Rayn memotong, “Tidak apa-apa, gue lega lo mengerti, Dit.”
“Sorry, gue ….”
“Enggak, enggak usah minta maaf, Dit.” Rayn menghampiri Aditya. “Lagian
yang lain masih pada belum ngerti apa yang gue rasain sekarang. Setidaknya,
selain dirimu, aku menemui si cewek ini. Cewek yang pindah sekolah ini terlihat
bagai malaikat cantik. Adit, gue mau ngomong sama Indah berdua, lo duluan
belajar sama yang lain.”
Aditya tersenyum, walau masih terlihat ragu. “Oke, masuk aja kalau mau
gabung.” dia segera kembali masuk ke dalam rumahnya.
Aku heran mengapa Rayn berkata aku bagai malaikat cantik meski ia
terlihat menyeramkan bagiku. Aku juga baru saja berkenalan lebih dekat dengan
Rayn, tapi aku tidak tahu apa perasaanku yang kurasakan sekarang. Aku tidak
merasa curiga lagi dengan Rayn, tapi aku merasakan sesuatu yang positif, positif.
Aku membalas pujian Rayn, “Ma …, makasih udah berkata aku bagai malaikat
cantik. Tapi … aku tidak tahu harus berkata apa setelah mendengar ceritamu.”
“Lo juga sebelumnya enggak punya teman dekat. Gue tahu perasaan lo. Gue
pikir lo akan canggung saat masuk kelas sekolah umum untuk pertama kalinya. Aku
bisa ngerasain.” Rayn berjalan mendekatiku, “Aku juga merasa kesepian karena
hal yang sudah kuceritakan lagi.”
Aku hanya menasihatinya, “Kamu tidak sendirian, Rayn. Aku adalah temanmu.”
Aku tersenyum. “Sebenarnya aku hanya ingin membuat semua orang tersenyum, aku
ingin setiap temanku tersenyum damai. Tapi setidaknya marah dan sedih itu
perlu, tapi tidak sembarangan dan di waktu yang salah. Aku sering mendapat
nasihat dari guru-guru homeschoolingku.
Oh ya, kita gabung yuk sama yang lain.”
“Mungkin gue butuh waktu buat gabung sama yang lain.”
“Oke, kalau kamu mau ketemu yang lain, masuk aja.”
Aku segera melangkah masuk kembali, kutemui Aditya dan yang lainnya. Mereka
sudah mulai membaca naskah drama yang dibawa masing-masing sambil berdiskusi.

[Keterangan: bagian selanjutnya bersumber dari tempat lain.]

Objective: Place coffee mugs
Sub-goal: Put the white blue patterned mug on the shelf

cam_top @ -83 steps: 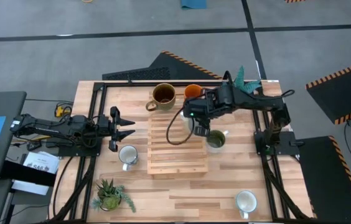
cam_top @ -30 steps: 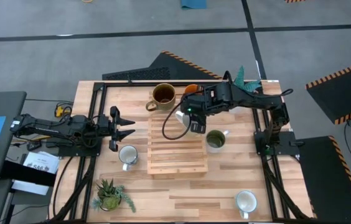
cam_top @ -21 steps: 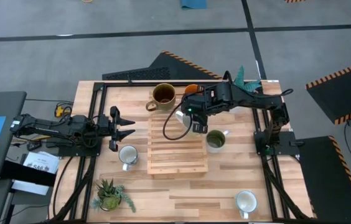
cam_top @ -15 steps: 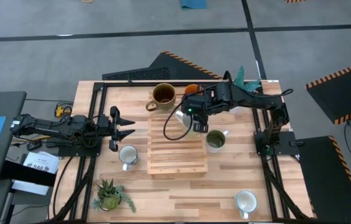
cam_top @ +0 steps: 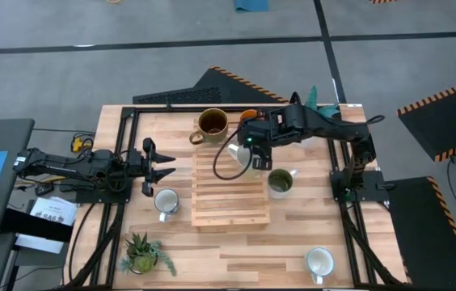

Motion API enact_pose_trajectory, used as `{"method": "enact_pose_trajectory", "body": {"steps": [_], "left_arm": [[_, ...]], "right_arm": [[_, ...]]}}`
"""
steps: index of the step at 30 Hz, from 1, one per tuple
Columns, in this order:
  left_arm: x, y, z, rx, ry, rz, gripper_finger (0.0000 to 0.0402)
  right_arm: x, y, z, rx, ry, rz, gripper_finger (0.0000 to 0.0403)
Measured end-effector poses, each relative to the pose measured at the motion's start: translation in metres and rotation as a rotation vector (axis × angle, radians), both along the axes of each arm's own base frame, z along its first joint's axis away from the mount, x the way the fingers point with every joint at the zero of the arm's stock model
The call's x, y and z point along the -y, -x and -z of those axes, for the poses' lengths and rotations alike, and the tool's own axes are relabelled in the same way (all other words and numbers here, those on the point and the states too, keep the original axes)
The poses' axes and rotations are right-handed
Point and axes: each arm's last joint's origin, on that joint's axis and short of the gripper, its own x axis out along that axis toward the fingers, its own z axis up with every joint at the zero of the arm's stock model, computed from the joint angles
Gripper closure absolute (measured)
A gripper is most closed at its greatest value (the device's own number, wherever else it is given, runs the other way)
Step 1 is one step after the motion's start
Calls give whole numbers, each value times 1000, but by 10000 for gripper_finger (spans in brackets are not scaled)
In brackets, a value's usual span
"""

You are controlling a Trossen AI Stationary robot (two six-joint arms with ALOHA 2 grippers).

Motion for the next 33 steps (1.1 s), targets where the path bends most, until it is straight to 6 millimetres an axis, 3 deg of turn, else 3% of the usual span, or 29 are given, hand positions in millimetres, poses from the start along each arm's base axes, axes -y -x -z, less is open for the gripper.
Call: {"method": "enact_pose_trajectory", "body": {"steps": [11,17,21,25,33], "left_arm": [[0,0,2,-25,-2,-7,255],[0,-1,5,-50,-4,-7,255],[0,-1,4,-45,-3,-7,255],[0,-1,4,-45,-2,-7,255],[0,-1,4,-43,-4,-7,255]], "right_arm": [[2,20,-29,84,8,9,251],[-6,70,-55,203,-34,66,251],[-18,105,-58,277,-80,88,251],[-34,131,-37,348,-109,33,251],[-48,176,37,539,-105,-68,251]]}}
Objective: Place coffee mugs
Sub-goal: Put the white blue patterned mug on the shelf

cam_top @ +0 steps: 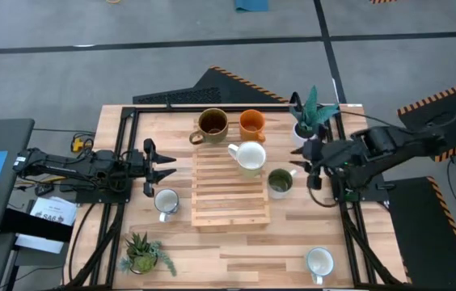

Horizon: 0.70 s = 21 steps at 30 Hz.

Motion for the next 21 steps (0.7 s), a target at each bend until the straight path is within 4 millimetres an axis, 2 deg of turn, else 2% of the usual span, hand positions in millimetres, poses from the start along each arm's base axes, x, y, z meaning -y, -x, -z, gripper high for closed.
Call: {"method": "enact_pose_trajectory", "body": {"steps": [7,10,13,21], "left_arm": [[0,0,0,0,-3,-1,255],[0,0,0,0,-2,0,255],[0,0,0,0,-2,-1,255],[0,0,0,0,-1,-1,255]], "right_arm": [[-2,20,59,267,-47,-73,251],[-2,24,76,348,-32,-104,251],[-1,28,80,391,-37,-107,251],[1,32,77,418,-45,-105,251]]}}
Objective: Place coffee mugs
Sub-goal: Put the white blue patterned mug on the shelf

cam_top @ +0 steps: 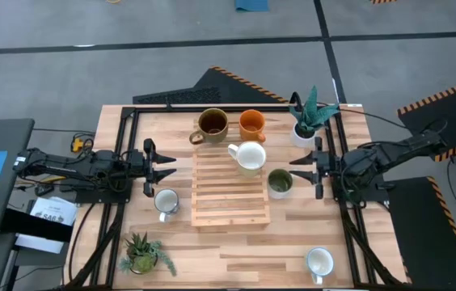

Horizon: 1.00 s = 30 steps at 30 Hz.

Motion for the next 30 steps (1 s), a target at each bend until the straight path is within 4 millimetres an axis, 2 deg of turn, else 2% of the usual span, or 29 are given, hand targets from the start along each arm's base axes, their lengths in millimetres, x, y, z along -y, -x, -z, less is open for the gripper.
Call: {"method": "enact_pose_trajectory", "body": {"steps": [6,8,12,20,25,30], "left_arm": [[0,0,0,3,43,18,255],[2,-2,2,-36,8,43,255],[9,-6,-4,-212,-35,87,255],[30,-15,-27,-644,34,174,255],[45,-27,-30,-961,16,86,255],[55,-47,-26,-1119,-82,-20,255]], "right_arm": [[-1,-3,3,-26,9,-2,251],[-2,-4,5,-45,12,-3,251],[-3,-8,8,-63,10,-4,251],[-4,-11,9,-78,16,-4,251],[-4,-11,10,-79,16,-4,251],[-4,-11,10,-80,15,-4,251]]}}
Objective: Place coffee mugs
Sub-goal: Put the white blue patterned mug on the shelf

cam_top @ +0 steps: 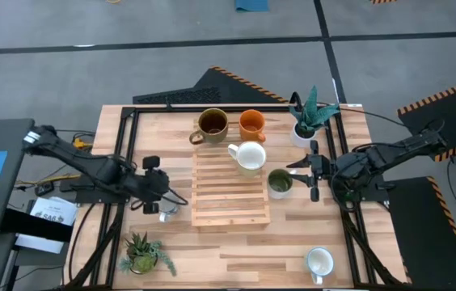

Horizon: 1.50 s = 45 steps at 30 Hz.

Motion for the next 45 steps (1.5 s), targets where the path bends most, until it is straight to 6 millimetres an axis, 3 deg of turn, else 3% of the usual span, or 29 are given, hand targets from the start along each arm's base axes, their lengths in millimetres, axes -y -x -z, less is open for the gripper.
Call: {"method": "enact_pose_trajectory", "body": {"steps": [8,25,45], "left_arm": [[13,-22,6,-113,90,14,255],[10,-13,12,-223,116,-101,255],[-2,-16,12,-238,184,-197,255]], "right_arm": [[0,0,1,-8,-4,0,251],[0,0,2,-16,-2,0,251],[0,0,2,-15,-9,2,251]]}}
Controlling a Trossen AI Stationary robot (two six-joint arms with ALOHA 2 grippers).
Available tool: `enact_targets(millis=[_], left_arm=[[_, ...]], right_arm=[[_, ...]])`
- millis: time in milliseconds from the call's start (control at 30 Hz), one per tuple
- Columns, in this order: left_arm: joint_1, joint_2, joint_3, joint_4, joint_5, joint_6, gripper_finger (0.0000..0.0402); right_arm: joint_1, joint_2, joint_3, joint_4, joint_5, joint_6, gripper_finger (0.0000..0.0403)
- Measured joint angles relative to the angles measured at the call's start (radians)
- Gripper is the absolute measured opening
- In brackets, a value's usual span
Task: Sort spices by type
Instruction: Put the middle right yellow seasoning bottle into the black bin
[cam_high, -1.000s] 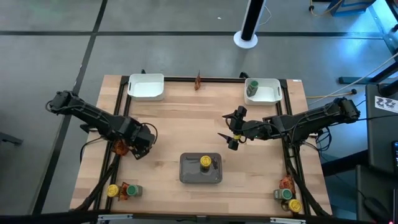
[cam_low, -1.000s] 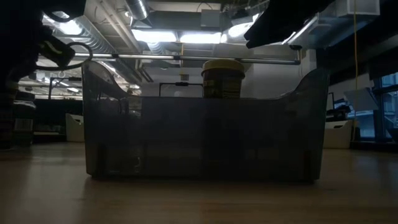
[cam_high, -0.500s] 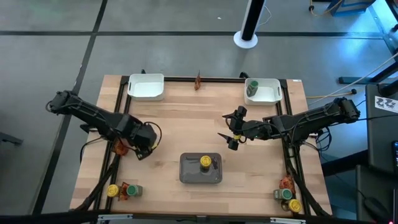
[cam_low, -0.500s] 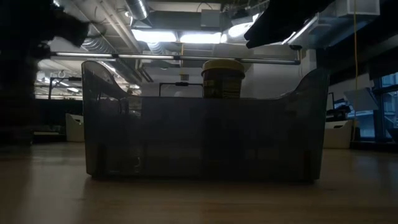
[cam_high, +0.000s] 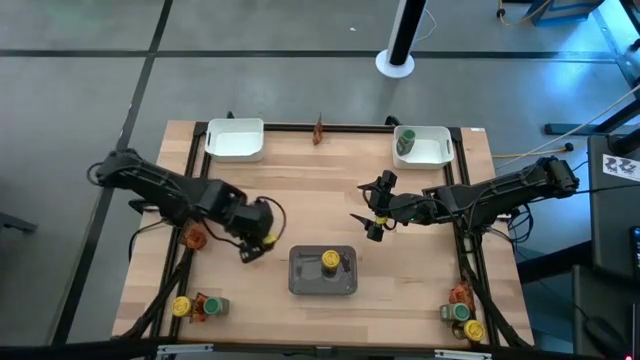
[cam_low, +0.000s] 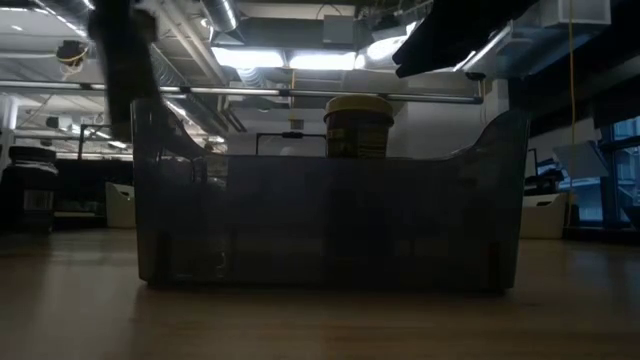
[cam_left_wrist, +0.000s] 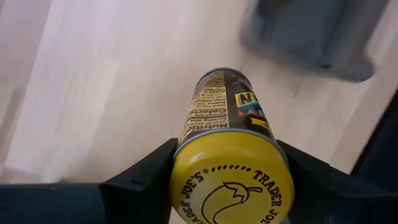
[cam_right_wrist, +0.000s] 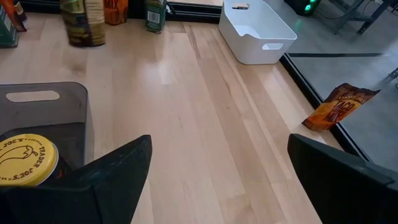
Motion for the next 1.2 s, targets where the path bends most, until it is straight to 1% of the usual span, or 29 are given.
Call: enact_targets(millis=[300,500,600,767,1200], left_arm=[[-0.001,0.262,0.323,-0.071,-0.004,0.200,0.0211],[-0.002,0.388,0.465,-0.114,-0.004,0.295,0.0211],[-0.002,0.429,0.493,-0.099,-0.004,0.335,0.0211],[-0.002,0.478,0.494,-0.097,-0.005,0.387,0.0211],[0.003,0.599,0.493,-0.092,-0.008,0.435,0.0211]], right_arm=[[0.000,0.000,0.000,-0.004,0.000,0.000,0.0374],[0.000,0.000,0.000,-0.018,0.000,0.000,0.0374],[0.000,0.000,0.000,-0.018,0.000,0.000,0.0374],[0.000,0.000,0.000,-0.018,0.000,-0.001,0.0374],[0.000,0.000,0.000,-0.019,0.000,-0.002,0.0374]])
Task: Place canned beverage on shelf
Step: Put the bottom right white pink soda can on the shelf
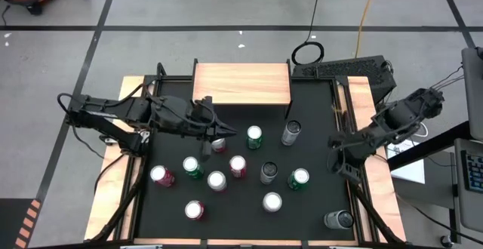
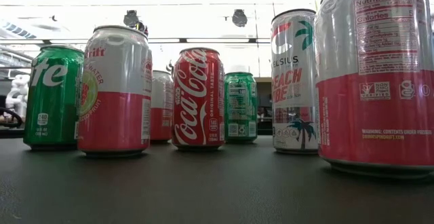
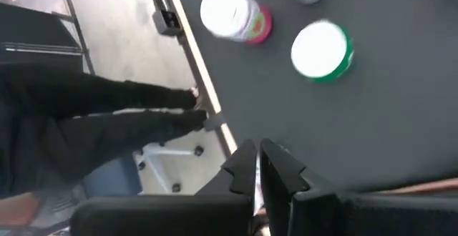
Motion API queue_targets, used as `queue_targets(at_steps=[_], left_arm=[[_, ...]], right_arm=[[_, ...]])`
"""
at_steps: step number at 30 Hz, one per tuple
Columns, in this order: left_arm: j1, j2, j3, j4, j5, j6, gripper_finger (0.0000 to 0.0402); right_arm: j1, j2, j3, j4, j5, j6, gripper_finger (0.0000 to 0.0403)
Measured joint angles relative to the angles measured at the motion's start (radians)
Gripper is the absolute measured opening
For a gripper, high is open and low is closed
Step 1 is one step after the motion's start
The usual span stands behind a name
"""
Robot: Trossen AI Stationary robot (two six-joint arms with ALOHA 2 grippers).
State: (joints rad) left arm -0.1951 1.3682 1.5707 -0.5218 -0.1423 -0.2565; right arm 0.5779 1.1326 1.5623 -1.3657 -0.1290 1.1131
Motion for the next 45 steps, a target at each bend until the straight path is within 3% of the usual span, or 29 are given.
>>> queue_targets(at_steps=[10, 21, 26, 39, 45], left_arm=[[-0.008, 0.000, 0.000, -0.015, 0.008, 0.009, 0.0000], [-0.008, 0.000, 0.000, -0.019, -0.015, 0.008, 0.0000], [-0.008, 0.000, 0.000, -0.019, -0.019, -0.023, 0.0000], [-0.008, 0.000, 0.000, -0.019, -0.087, -0.027, 0.0000], [-0.008, 0.000, 0.000, -0.019, -0.102, -0.029, 0.0000]], right_arm=[[0.194, 0.092, 0.000, 0.079, 0.002, 0.330, 0.0000], [0.362, 0.151, 0.000, 0.165, 0.124, 0.366, 0.0009], [0.398, 0.150, 0.000, 0.196, 0.162, 0.336, 0.0059], [0.515, 0.238, 0.000, 0.156, 0.160, 0.137, 0.0242], [0.557, 0.252, 0.000, 0.098, 0.200, 0.129, 0.0295]])
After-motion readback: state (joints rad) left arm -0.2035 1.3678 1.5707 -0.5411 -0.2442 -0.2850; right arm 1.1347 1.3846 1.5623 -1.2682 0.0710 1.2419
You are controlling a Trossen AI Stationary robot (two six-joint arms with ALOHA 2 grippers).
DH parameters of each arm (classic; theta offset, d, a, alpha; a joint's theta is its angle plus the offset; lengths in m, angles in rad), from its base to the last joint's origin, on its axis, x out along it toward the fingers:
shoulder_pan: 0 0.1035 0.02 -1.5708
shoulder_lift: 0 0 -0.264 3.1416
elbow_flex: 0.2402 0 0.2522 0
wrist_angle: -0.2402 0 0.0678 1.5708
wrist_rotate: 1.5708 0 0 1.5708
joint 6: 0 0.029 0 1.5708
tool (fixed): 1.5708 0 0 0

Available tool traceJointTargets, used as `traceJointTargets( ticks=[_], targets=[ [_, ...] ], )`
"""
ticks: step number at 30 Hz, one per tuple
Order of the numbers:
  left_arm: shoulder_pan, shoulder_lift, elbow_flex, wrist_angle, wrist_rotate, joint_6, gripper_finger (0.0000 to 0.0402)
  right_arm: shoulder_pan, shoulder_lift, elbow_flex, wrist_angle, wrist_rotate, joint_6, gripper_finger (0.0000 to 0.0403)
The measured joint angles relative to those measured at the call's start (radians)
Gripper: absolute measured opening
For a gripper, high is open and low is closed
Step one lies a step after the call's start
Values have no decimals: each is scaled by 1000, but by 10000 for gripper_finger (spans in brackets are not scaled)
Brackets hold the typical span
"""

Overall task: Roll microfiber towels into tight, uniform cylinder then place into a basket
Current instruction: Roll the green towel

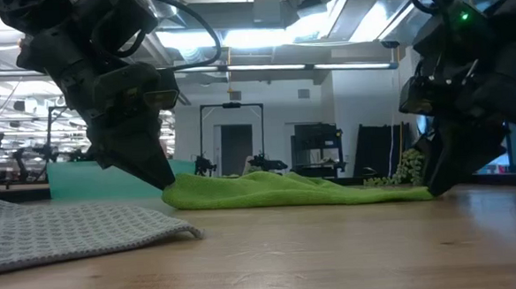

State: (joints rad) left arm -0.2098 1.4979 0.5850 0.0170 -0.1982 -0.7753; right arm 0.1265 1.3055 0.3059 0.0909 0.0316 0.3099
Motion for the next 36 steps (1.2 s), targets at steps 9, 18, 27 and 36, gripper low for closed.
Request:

Aku segera duduk di sebelah Febby dan mulai membaca naskah drama yang telah
kubawa.
Masing-masing naskah drama yang telah kami bawa bertema berbeda-beda,
tetapi memiliki suatu kesamaan yang cocok untuk menjadi bahan perbandingan.
Tapi ini masih awal dari pengerjaan tugas ini, sebab Febby meminta Setiawan
untuk mengajari kami beberapa materi pelajaran yang tidak kami mengerti,
terutama matematika dan fisika.
Tepat setelah sekitar limabelas menit kami mulai mendiskusikan pelajaran
yang tidak kami mengerti, Rayn kembali menemui kami. Aku dan Aditya rela
membantunya sambil tersenyum, masih bisa kurasakan bahwa Brian, Setiawan, dan
Febby masih belum bisa menerima Rayn sebagai anggota kelompok belajar kami.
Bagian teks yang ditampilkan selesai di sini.